The ancient world — from the Egyptian and Roman Empires to the Norse lands of Europe — had a whole range of celebrations, holidays, and festivals that are long forgotten in modern times. True, a few of them are still marked, but often they have different names and rituals. And this is probably just as well, since our ancient ancestors had some pretty strange habits when it came to celebrating things.
1. Oatmeal Monday
For this forgotten holiday we’re traveling back in time to 18th-century Scotland. Back then the staple food for Scots was oatmeal, which could be made into porridge or hard biscuits called oatcakes. Englishman Samuel Johnson, the famous 18th-century dictionary compiler, had his own definition of oats. As he put it, oats were, “A grain which in England is generally given to horses, but in Scotland supports the people.” People still enjoy oats today, but enough to dedicate an annual holiday to them?
A bowl of piping-hot porridge
Scots back in the 1700s just couldn’t get enough of oatmeal, it turns out, and could hardly resist a bowl of piping-hot porridge. Students in particular, with their tight budgets, would have been happy to dine on oatmeal-based dishes. Indeed scholars celebrated their main food with the annual Oatmeal Monday, held on the second Monday of February. So come that February Monday, be sure to sit yourself down with some friends for a portion of porridge and a couple of oatcakes.
Lughnasadh, which was celebrated in Ireland, Scotland, and the Isle of Man on August 1, dates back to pre-Christian times and is said to have been created by the pagan god Lugh. Lugh founded the festival to commemorate his mother, the goddess Tailtiu, who in legend died from her exertions after preparing all of Irish land for farming. Her efforts came in very handy for the people who had to make their living from farming, so the grateful Irish were happy to celebrate this Earth goddess.

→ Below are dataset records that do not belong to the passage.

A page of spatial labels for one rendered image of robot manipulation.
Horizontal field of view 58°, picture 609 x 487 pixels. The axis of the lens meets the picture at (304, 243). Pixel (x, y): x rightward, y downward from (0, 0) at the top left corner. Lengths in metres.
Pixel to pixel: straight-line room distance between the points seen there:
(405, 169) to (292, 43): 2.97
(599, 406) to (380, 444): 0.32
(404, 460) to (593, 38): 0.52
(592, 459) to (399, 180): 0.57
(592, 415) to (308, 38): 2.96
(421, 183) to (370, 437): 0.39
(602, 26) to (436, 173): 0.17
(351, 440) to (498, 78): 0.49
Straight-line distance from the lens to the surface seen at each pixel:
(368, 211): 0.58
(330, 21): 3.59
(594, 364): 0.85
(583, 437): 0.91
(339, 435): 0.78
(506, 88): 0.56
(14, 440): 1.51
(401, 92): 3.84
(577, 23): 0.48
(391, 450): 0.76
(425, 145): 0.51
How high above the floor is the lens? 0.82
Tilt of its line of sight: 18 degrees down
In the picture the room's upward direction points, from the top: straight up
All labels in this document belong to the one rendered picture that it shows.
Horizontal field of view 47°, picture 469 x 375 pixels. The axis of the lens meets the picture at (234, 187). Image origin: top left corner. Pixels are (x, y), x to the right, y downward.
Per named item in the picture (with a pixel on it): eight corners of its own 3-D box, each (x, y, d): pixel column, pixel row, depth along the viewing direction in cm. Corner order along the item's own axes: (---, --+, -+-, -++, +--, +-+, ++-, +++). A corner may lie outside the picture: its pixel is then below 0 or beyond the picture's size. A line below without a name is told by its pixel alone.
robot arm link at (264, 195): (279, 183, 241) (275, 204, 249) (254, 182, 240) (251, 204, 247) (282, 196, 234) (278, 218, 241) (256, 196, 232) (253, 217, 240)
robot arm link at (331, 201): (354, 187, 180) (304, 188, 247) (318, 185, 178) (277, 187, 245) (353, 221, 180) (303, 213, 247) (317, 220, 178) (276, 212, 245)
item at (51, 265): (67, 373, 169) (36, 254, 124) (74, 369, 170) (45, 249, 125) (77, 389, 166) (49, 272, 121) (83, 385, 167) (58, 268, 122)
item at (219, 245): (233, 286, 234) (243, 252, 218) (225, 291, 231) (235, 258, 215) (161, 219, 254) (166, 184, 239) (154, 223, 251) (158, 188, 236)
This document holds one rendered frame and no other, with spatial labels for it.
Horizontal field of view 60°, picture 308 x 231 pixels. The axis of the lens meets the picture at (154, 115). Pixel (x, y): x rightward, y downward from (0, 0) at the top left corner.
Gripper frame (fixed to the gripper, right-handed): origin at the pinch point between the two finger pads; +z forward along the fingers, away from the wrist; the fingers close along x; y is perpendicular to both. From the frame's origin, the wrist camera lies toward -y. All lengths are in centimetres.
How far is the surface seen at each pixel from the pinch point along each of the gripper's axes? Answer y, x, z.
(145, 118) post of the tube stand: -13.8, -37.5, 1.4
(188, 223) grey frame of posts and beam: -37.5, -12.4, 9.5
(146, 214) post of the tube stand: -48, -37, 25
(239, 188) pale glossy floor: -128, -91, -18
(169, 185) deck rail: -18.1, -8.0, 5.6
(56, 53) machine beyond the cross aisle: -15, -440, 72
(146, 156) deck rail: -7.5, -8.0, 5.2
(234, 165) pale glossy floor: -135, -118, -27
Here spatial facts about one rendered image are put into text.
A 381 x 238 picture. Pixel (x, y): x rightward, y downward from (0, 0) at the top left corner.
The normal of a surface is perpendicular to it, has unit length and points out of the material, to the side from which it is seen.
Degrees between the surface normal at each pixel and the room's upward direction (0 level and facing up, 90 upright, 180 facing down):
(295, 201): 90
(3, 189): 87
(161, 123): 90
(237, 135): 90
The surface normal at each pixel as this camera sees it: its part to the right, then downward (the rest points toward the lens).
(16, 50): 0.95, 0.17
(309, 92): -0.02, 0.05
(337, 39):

On the day of the festival there were merchants buying and selling, sporting events, and banquets. But it was something else that makes Lughnasadh so intriguing: matchmaking. Young men and women could use the festivities as a time to meet and make marriage contracts, but these weddings were far from orthodox. The deal was that you could agree to partner someone. Yet if things didn’t work out, you could separate without consequence after a year and a day.